# [Description of the task]
What is needed is a verbatim copy of the data, minus the pictures.

# [Supplied material]

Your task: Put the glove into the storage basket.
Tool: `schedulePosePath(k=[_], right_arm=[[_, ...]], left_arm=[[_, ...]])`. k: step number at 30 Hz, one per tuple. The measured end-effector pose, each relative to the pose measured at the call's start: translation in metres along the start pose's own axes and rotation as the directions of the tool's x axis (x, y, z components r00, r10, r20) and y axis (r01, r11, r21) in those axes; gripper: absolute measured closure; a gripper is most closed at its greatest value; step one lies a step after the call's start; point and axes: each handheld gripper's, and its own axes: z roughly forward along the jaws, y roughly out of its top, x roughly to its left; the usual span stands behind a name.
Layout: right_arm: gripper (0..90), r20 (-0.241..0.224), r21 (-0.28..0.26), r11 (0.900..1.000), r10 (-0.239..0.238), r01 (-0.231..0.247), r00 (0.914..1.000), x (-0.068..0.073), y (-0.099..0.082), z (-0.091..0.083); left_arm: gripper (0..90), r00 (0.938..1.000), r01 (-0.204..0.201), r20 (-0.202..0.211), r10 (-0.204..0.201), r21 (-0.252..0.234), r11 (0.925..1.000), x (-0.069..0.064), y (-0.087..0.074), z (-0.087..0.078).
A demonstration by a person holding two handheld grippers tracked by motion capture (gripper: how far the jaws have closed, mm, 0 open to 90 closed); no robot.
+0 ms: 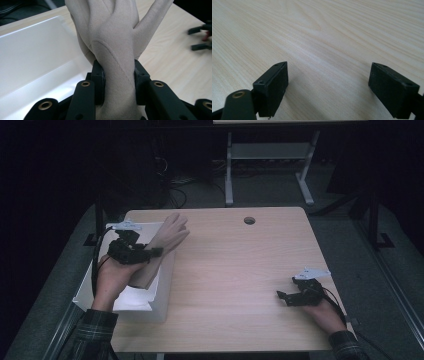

# [Output of the task]
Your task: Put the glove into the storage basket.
Tool: `schedulePosePath(k=[_], right_arm=[[_, ...]], left_arm=[[_, ...]])`. k: step number at 30 Hz, one per tuple. The measured end-effector pose, each relative to the pose measured at the call's start: translation in metres along the start pose's own axes and rotation as the directions of the tool's x axis (x, y, z components r00, r10, r20) and y axis (r01, r11, r21) in those axes; gripper: absolute measured closure; a gripper is most closed at its greatest value; step one lies a step after the call's start; point and axes: each handheld gripper's, and its own axes: z roughly forward along the jaws, y roughly out of its top, x roughly to its left; the usual span stands behind a name.
Layout: right_arm: gripper (0..90), r20 (-0.241..0.224), r21 (-0.28..0.26), r11 (0.900..1.000), r10 (-0.239..0.238), r01 (-0.231..0.247), r00 (0.914..1.000), x (-0.068..0.073), y (-0.099..0.082), z (-0.091..0.083); left_arm: gripper (0..90), r00 (0.938..1.000), r01 (-0.204..0.201), r20 (-0.202..0.211), r10 (-0.204..0.201), r21 (-0.252..0.234), r11 (0.925..1.000), x (-0.069..0.064), y (-0.087..0.074), z (-0.087..0.078).
A demonstration by a person holding two handheld grippers tracked by motion capture (gripper: how far the jaws have closed, mm, 0 open to 90 closed); no robot.
+0 ms: 

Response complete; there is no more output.